Market analysts highlight two focal points:
Qualcomm’s report could reveal real-world demand for smartphones and consumer electronics — a proxy for chip sector health.
McDonald’s, on the other hand, serves as a barometer for U.S. consumer spending, especially amid sticky inflation and slowing wage growth.
Should these reports disappoint, it could intensify selling pressure across the broader market, particularly among high-flying tech stocks that have fueled much of this year’s gains.
6. Market Perspective: A “Reality Check” for Investors
After nearly a year of relentless optimism over AI, Wall Street appears to be entering what some analysts call “a phase of sobriety.”
Many experts argue that this pullback is both healthy and necessary, allowing the market to separate truly innovative companies with sustainable profits from those simply riding the AI hype.
According to Edward Moya, senior market analyst at OANDA:
“Investors are starting to ask: Are tech valuations still justified by earnings, or are we pricing in too much of a future that hasn’t materialized yet? The coming months will test which AI players can actually deliver.”
Others, however, see opportunity in the decline. The recent selloff, they say, could create attractive entry points for long-term investors looking to gain exposure to AI and semiconductor leaders at more reasonable prices.
7. Outlook: Balancing Hope and Reality
In the short term, markets are likely to remain volatile as:
More corporate earnings roll in.
The Federal Reserve offers clearer guidance on interest rates.
Economic indicators paint a more accurate picture of the U.S. economy’s resilience.
Investors are advised to maintain a balanced, defensive stance, avoiding the temptation to chase high-valuation tech stocks and instead focusing on diversification across sectors such as energy, finance, and services.

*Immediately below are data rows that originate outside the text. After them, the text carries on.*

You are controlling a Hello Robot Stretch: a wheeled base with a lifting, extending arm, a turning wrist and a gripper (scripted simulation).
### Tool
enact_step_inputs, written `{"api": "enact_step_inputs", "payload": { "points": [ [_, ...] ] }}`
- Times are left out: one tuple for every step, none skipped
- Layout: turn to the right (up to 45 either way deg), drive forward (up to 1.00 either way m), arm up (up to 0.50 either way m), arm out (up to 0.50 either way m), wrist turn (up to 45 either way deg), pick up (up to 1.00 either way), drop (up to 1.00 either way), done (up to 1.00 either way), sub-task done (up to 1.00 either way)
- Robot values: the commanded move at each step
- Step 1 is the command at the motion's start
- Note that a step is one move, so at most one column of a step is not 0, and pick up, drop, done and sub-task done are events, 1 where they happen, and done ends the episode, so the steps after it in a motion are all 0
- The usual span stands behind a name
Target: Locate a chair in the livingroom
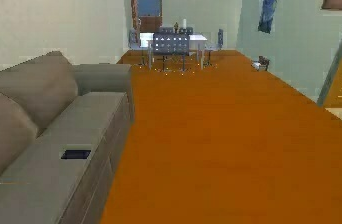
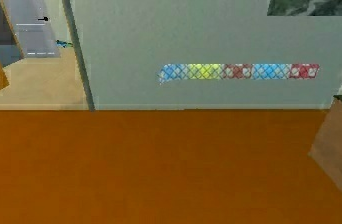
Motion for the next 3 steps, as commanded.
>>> {"api": "enact_step_inputs", "payload": {
  "points": [
    [0.0,1.0,0.0,0.0,0.0,0.0,0.0,0.0,0.0],
    [0.0,1.0,0.0,0.0,0.0,0.0,0.0,0.0,0.0],
    [-3.0,0.0,0.0,0.0,0.0,0.0,0.0,0.0,0.0]
  ]
}}
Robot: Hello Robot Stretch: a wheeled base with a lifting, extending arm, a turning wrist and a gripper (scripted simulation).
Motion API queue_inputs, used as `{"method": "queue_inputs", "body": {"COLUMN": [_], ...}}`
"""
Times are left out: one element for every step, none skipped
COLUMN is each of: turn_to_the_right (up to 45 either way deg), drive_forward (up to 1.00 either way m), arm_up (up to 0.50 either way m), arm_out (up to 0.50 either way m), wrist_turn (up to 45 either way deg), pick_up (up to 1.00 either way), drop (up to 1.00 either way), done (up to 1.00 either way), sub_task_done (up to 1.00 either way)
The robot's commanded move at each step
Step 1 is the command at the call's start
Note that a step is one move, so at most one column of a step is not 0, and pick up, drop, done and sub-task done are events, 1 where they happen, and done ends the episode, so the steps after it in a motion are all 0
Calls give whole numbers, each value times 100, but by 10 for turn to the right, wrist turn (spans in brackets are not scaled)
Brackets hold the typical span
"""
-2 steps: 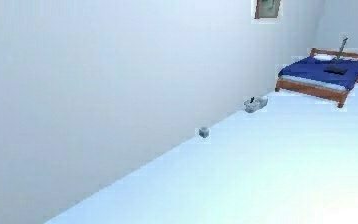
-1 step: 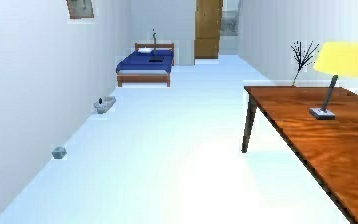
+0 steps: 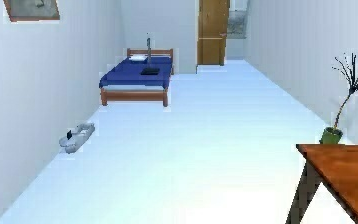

Long-term investors who can withstand short-term turbulence may still find growth opportunities, but the key now lies in discerning between hype and sustainable innovation.
Conclusion
The U.S. stock market is entering a period of recalibration — where hype meets hard reality. While the latest tech selloff may unsettle investors, it also serves as a crucial correction to rebalance valuations and distinguish true innovation from speculation.
In the long run, such adjustments could lay the groundwork for a healthier, more sustainable market — one driven by performance, not just promise.
✅ FAQs
1. Why are U.S. stock futures down even though many companies beat earnings?
Because investor expectations were already extremely high. When valuations are stretched, even strong earnings can trigger selloffs if forward guidance isn’t impressive.
2. Did AMD’s decline reflect weak results?
Not exactly. AMD beat estimates, but its cautious outlook and competitive pressures disappointed investors who expected explosive AI-driven growth.
3. Is there really an “AI bubble”?
It’s too early to say, but analysts — including Michael Burry — warn that the speed and scale of AI stock gains resemble previous speculative bubbles.
4. What should small investors do now?
Avoid panic buying or selling. Focus on companies with solid fundamentals, diversify portfolios, and monitor macroeconomic signals before making major moves.